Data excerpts
***

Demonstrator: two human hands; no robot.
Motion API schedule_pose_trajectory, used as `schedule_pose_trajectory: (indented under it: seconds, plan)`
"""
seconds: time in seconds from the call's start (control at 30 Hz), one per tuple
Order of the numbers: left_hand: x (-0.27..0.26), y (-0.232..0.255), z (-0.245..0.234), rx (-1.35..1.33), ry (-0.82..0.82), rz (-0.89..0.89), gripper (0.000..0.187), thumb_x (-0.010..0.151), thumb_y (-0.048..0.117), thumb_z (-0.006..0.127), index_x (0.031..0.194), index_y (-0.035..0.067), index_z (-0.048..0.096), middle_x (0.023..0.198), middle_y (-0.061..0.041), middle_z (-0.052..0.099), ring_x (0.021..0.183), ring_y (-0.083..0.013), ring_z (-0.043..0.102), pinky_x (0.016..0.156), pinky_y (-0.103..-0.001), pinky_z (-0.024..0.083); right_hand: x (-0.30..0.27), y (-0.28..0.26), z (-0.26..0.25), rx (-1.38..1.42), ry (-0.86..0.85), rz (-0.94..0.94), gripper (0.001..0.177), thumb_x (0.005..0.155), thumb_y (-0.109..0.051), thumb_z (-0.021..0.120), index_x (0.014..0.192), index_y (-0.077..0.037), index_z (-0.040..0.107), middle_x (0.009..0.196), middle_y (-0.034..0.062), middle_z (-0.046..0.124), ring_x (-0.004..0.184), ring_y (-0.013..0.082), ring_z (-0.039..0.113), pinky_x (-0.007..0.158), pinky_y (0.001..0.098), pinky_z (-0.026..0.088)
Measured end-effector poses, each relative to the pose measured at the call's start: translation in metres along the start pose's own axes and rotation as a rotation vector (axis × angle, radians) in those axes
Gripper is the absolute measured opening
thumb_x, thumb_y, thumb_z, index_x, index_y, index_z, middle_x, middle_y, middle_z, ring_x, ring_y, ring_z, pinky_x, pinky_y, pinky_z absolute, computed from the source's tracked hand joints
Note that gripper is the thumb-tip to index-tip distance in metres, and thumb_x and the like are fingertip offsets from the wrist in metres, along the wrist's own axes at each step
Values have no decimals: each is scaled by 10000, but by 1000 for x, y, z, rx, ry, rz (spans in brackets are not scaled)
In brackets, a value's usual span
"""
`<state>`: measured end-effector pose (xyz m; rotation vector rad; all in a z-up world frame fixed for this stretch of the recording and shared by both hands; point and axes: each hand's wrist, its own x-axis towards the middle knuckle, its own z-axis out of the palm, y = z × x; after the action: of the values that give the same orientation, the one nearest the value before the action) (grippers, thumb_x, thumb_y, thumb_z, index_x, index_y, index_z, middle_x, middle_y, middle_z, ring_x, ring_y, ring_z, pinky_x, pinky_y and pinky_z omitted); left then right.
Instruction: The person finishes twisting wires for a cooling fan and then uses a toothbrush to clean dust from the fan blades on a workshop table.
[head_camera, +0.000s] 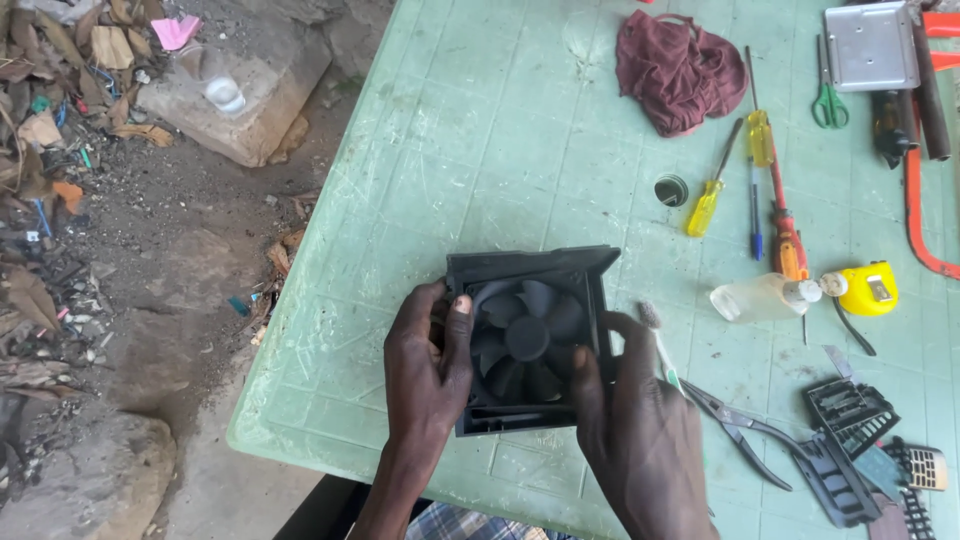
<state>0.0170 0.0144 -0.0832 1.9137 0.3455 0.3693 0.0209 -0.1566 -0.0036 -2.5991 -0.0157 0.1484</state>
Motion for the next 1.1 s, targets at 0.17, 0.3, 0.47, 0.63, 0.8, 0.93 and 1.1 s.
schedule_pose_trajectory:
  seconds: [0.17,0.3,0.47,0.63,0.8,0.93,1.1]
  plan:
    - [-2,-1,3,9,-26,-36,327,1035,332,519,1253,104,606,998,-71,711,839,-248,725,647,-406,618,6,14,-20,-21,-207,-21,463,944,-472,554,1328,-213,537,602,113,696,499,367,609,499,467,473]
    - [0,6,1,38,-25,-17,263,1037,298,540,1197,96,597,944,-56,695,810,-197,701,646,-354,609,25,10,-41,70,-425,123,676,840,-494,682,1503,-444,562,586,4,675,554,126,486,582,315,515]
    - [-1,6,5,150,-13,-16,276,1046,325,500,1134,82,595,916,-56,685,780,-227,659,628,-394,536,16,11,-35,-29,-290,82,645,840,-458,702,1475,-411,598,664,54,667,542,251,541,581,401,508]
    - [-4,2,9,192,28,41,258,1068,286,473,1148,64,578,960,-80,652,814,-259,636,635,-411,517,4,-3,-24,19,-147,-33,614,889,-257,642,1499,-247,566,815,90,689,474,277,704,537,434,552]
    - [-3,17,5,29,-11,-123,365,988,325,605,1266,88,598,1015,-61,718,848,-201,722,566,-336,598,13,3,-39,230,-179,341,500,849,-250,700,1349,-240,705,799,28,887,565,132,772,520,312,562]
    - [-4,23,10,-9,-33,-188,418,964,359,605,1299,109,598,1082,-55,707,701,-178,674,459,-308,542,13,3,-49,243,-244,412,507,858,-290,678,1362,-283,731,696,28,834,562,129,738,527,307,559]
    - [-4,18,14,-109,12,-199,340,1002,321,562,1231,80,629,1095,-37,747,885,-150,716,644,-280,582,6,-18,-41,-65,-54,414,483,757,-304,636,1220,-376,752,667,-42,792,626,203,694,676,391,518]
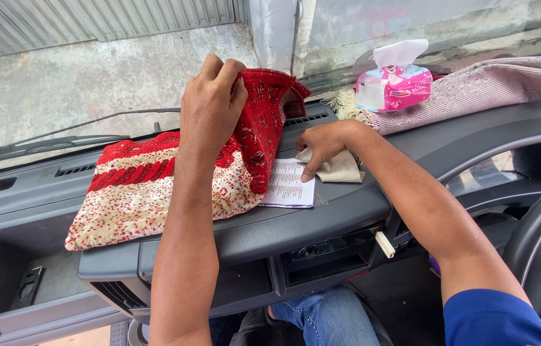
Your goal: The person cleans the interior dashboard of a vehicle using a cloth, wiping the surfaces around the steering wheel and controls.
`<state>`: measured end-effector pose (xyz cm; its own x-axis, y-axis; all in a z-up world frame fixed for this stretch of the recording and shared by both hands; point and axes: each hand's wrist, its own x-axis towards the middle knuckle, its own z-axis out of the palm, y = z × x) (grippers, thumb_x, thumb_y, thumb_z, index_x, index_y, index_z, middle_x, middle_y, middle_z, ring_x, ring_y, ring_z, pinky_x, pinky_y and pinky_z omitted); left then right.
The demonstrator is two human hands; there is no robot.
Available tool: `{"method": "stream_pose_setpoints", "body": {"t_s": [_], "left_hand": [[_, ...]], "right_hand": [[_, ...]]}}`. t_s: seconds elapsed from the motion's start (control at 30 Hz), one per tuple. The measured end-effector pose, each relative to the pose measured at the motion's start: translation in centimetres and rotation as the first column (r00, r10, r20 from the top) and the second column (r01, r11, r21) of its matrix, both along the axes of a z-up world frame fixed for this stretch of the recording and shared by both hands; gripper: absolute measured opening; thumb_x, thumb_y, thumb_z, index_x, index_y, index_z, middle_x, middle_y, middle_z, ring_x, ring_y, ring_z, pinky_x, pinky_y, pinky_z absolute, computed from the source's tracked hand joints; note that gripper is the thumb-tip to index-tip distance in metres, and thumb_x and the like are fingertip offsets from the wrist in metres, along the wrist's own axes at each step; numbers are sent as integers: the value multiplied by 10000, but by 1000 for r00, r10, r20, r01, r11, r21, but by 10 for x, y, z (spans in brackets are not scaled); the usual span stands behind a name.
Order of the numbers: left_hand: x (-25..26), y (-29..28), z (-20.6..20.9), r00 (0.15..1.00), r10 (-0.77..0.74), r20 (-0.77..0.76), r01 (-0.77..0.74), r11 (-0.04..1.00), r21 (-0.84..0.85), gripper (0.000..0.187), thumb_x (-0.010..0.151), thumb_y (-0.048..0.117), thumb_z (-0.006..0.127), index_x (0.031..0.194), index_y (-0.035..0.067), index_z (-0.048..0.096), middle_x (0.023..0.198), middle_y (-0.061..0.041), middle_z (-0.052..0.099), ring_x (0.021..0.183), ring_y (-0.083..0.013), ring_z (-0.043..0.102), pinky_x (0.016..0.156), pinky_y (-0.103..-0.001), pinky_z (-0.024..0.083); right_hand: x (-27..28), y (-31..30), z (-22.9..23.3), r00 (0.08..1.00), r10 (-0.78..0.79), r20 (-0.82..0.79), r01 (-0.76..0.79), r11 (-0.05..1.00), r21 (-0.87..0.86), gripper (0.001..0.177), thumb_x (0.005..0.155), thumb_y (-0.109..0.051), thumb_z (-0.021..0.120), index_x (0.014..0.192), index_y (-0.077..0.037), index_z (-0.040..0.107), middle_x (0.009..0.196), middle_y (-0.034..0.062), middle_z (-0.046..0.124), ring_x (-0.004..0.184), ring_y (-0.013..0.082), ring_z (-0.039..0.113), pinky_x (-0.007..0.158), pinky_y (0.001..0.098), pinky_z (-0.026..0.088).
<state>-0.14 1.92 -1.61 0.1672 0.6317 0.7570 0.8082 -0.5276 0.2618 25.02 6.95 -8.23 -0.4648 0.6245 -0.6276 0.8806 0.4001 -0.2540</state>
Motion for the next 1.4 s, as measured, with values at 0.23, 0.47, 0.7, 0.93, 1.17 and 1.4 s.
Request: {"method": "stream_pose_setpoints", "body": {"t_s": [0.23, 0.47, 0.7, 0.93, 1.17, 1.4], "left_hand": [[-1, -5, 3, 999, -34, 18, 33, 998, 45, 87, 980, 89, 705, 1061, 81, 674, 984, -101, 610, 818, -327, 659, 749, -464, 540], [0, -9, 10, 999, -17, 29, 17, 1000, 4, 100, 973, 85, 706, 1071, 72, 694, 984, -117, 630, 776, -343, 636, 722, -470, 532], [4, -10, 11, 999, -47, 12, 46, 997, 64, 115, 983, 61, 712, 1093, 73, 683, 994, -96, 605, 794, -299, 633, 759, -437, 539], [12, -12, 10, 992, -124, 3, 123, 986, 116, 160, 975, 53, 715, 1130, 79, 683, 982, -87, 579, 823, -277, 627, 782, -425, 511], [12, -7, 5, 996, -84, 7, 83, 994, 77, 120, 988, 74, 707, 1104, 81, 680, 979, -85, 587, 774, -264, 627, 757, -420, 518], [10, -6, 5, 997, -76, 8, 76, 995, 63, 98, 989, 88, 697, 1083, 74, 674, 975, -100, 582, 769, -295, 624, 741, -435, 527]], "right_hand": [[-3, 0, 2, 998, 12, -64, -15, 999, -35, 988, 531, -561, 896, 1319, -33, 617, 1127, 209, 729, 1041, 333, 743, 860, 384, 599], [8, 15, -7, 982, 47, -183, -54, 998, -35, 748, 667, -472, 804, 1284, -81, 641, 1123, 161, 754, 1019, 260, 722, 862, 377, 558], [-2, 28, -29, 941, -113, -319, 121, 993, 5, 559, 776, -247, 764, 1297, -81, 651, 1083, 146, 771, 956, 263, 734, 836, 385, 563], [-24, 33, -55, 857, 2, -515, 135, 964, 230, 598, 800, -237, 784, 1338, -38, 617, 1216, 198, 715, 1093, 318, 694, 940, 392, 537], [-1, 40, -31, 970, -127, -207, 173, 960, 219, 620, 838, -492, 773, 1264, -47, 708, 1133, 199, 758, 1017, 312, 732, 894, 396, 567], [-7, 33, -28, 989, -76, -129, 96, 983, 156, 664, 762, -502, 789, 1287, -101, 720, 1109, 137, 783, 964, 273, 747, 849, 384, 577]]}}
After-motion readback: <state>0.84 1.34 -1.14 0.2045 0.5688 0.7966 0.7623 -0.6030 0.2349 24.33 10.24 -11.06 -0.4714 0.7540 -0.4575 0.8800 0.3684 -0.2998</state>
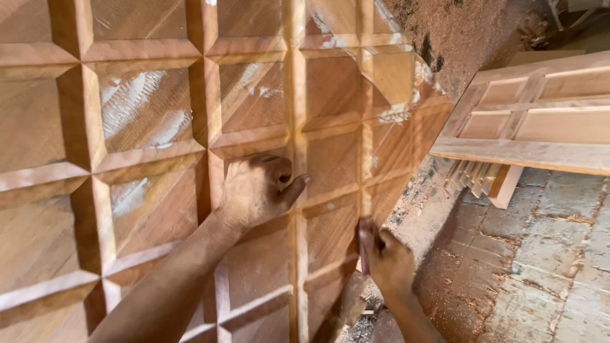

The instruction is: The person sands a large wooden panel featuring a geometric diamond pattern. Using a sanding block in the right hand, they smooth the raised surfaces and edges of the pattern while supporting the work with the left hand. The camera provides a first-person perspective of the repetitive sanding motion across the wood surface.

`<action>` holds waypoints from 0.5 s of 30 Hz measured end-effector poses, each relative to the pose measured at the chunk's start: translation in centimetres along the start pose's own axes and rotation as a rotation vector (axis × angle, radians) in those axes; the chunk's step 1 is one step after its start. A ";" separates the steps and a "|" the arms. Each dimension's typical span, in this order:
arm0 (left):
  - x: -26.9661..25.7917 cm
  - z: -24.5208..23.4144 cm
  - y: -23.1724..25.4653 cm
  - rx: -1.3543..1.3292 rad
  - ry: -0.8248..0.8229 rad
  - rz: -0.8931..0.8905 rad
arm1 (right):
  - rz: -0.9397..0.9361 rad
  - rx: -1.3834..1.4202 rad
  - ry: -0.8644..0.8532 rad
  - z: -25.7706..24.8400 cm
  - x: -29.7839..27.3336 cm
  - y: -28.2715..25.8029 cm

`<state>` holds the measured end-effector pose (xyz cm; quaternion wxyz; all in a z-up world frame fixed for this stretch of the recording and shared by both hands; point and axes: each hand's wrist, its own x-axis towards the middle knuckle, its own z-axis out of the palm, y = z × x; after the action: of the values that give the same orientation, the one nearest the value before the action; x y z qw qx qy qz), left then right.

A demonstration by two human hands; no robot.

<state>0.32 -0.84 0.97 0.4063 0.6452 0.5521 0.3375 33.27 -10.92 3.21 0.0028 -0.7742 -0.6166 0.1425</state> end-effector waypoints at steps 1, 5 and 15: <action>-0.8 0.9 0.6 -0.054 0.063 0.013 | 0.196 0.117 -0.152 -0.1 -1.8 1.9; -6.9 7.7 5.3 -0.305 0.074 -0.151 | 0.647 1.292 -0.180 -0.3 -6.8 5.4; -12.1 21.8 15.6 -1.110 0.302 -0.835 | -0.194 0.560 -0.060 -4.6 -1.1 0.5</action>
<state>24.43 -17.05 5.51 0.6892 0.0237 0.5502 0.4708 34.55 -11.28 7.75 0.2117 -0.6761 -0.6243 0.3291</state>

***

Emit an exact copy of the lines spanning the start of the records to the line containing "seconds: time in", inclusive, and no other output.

Demonstrator: two human hands; no robot.
Motion API schedule_pose_trajectory, used as `schedule_pose_trajectory: (indented under it: seconds, plan)`
"""
seconds: time in seconds from the call's start (control at 30 Hz), one per tuple

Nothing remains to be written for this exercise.